Print all the records below, word for word and in full.

> Provided records
--- START ---
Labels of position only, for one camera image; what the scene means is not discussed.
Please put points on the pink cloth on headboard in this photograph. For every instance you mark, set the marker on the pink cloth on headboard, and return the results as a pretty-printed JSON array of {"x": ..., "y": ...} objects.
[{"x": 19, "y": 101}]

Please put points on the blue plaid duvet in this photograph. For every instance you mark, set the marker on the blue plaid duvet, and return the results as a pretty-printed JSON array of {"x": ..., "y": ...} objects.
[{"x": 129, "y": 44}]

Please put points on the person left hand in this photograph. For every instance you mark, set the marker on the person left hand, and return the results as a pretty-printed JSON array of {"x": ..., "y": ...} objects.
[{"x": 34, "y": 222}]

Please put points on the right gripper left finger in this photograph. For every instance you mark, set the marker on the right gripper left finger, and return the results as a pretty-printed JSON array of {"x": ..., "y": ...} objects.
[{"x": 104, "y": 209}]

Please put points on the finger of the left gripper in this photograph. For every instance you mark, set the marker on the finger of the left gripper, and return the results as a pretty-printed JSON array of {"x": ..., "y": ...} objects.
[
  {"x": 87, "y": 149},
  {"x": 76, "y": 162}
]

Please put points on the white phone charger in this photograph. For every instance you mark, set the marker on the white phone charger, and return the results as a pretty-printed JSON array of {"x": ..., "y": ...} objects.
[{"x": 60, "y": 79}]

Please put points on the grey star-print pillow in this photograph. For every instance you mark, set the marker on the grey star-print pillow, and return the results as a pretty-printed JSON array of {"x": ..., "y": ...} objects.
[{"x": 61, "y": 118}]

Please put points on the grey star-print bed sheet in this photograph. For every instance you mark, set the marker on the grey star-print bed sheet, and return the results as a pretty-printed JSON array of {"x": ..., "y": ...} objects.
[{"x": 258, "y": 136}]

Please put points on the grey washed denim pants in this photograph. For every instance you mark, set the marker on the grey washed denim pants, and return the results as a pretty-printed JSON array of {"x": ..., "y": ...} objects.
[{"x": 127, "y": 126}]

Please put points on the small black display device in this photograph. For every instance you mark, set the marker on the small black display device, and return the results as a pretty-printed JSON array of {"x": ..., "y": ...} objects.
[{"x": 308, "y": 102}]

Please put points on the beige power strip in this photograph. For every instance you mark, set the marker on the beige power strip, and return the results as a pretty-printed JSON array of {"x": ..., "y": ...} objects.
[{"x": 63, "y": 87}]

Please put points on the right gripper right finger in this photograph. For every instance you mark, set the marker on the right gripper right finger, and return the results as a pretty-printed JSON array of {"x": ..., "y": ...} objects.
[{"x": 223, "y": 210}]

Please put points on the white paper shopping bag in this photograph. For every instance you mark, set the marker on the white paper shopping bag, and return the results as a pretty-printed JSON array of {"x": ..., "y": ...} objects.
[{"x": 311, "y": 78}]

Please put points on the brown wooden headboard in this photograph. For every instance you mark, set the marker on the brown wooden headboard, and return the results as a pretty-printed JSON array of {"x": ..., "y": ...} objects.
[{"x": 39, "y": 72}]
--- END ---
> The answer
Labels of position only, for one camera image; what the scene means is not discussed.
Please put points on the pink cloth on headboard in this photograph. For every instance you mark, set the marker on the pink cloth on headboard, and return the results as a pretty-printed JSON array of {"x": ..., "y": ...} objects.
[{"x": 19, "y": 101}]

Please put points on the blue plaid duvet in this photograph. For every instance you mark, set the marker on the blue plaid duvet, and return the results as a pretty-printed JSON array of {"x": ..., "y": ...} objects.
[{"x": 129, "y": 44}]

Please put points on the person left hand in this photograph. For every instance you mark, set the marker on the person left hand, and return the results as a pretty-printed JSON array of {"x": ..., "y": ...} objects.
[{"x": 34, "y": 222}]

Please put points on the right gripper left finger in this photograph. For every instance you mark, set the marker on the right gripper left finger, and return the results as a pretty-printed JSON array of {"x": ..., "y": ...} objects.
[{"x": 104, "y": 209}]

Please put points on the finger of the left gripper in this photograph. For every instance you mark, set the marker on the finger of the left gripper, and return the results as a pretty-printed JSON array of {"x": ..., "y": ...} objects.
[
  {"x": 87, "y": 149},
  {"x": 76, "y": 162}
]

Please put points on the white phone charger in this photograph. For every instance you mark, set the marker on the white phone charger, and return the results as a pretty-printed JSON array of {"x": ..., "y": ...} objects.
[{"x": 60, "y": 79}]

Please put points on the grey star-print pillow in this photograph. For every instance you mark, set the marker on the grey star-print pillow, and return the results as a pretty-printed JSON array of {"x": ..., "y": ...} objects.
[{"x": 61, "y": 118}]

Please put points on the grey star-print bed sheet in this photograph. For every instance you mark, set the marker on the grey star-print bed sheet, and return the results as a pretty-printed JSON array of {"x": ..., "y": ...} objects.
[{"x": 258, "y": 136}]

Please put points on the grey washed denim pants in this photograph. For every instance you mark, set the marker on the grey washed denim pants, and return the results as a pretty-printed JSON array of {"x": ..., "y": ...} objects.
[{"x": 127, "y": 126}]

Please put points on the small black display device in this photograph. For every instance you mark, set the marker on the small black display device, and return the results as a pretty-printed JSON array of {"x": ..., "y": ...} objects.
[{"x": 308, "y": 102}]

Please put points on the beige power strip in this photograph. For every instance you mark, set the marker on the beige power strip, and return the results as a pretty-printed JSON array of {"x": ..., "y": ...} objects.
[{"x": 63, "y": 87}]

Please put points on the right gripper right finger in this photograph. For every instance you mark, set the marker on the right gripper right finger, and return the results as a pretty-printed JSON array of {"x": ..., "y": ...} objects.
[{"x": 223, "y": 210}]

Please put points on the white paper shopping bag in this photograph. For every instance you mark, set the marker on the white paper shopping bag, and return the results as a pretty-printed JSON array of {"x": ..., "y": ...} objects.
[{"x": 311, "y": 78}]

Please put points on the brown wooden headboard in this photograph. For every instance you mark, set the marker on the brown wooden headboard, and return the results as a pretty-printed JSON array of {"x": ..., "y": ...} objects.
[{"x": 39, "y": 72}]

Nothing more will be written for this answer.